Kijk bijvoorbeeld naar het massale gebruik van cloud computing en videoconferenties, die het afgelopen jaar hun economische waarde hebben bewezen. Hierdoor kon er ondanks de lockdowns enorme hoeveelheden productieve activiteit worden voortgezet zonder noemenswaardige onderbreking. Nieuwe technologieën zijn duidelijk in staat om meer te doen dan doorgaans van hen de afgelopen jaren werd gevraagd. In een onderzoek van Harvard werden de prestaties van callcentermedewerkers tussen januari 2018 en augustus 2020 geanalyseerd.
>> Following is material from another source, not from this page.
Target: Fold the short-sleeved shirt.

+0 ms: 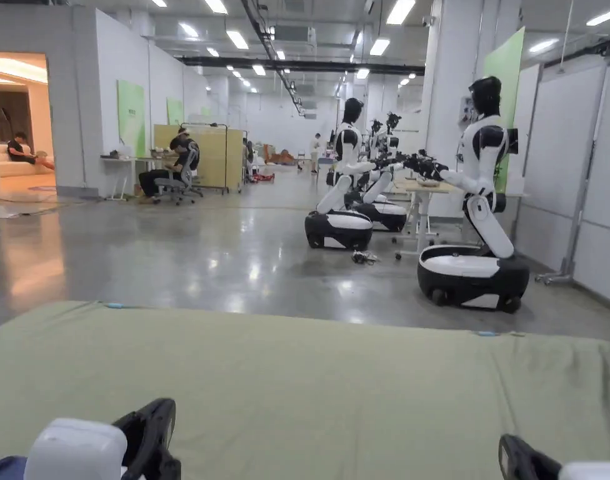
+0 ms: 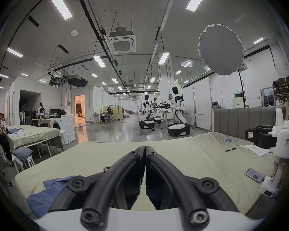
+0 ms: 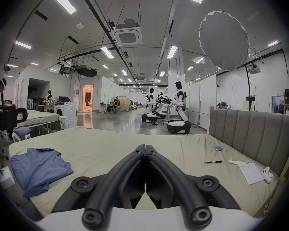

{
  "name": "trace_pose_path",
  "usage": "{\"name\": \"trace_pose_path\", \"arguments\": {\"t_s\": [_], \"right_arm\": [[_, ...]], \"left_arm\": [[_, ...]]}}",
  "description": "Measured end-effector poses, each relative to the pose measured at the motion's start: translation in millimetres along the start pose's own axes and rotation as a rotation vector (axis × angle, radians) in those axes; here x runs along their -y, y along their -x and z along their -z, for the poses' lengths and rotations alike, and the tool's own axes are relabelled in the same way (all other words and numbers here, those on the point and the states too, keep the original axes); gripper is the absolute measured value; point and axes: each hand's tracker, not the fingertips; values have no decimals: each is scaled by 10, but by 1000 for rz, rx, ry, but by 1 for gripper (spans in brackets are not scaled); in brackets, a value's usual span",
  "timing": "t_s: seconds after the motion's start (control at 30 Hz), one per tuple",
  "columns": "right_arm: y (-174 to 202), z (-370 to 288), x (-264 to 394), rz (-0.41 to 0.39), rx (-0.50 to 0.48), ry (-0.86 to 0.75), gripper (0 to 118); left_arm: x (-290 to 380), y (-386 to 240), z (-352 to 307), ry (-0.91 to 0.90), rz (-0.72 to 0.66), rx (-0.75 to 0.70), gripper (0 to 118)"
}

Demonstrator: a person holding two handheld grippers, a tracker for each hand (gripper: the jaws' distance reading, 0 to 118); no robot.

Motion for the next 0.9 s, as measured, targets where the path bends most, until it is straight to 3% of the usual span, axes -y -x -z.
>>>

Daaruit bleek dat de thuiswerkers een toename in productiviteit van 12 procent lieten optekenen. 

Ten tweede is er de roep naar meer overheidsinvesteringen om het potentieel van de economie te ontsluiten. De chronisch lage rente en inflatie maken het voor overheden mogelijk om veel investeringen te financieren tegen een belachelijk lage prijs. Gekoppeld aan duurzame investeringen maken we straks misschien weer een kwantumsprong. Een doorspoeltoilet hebben we al, maar wie weet wat we straks ontdekken.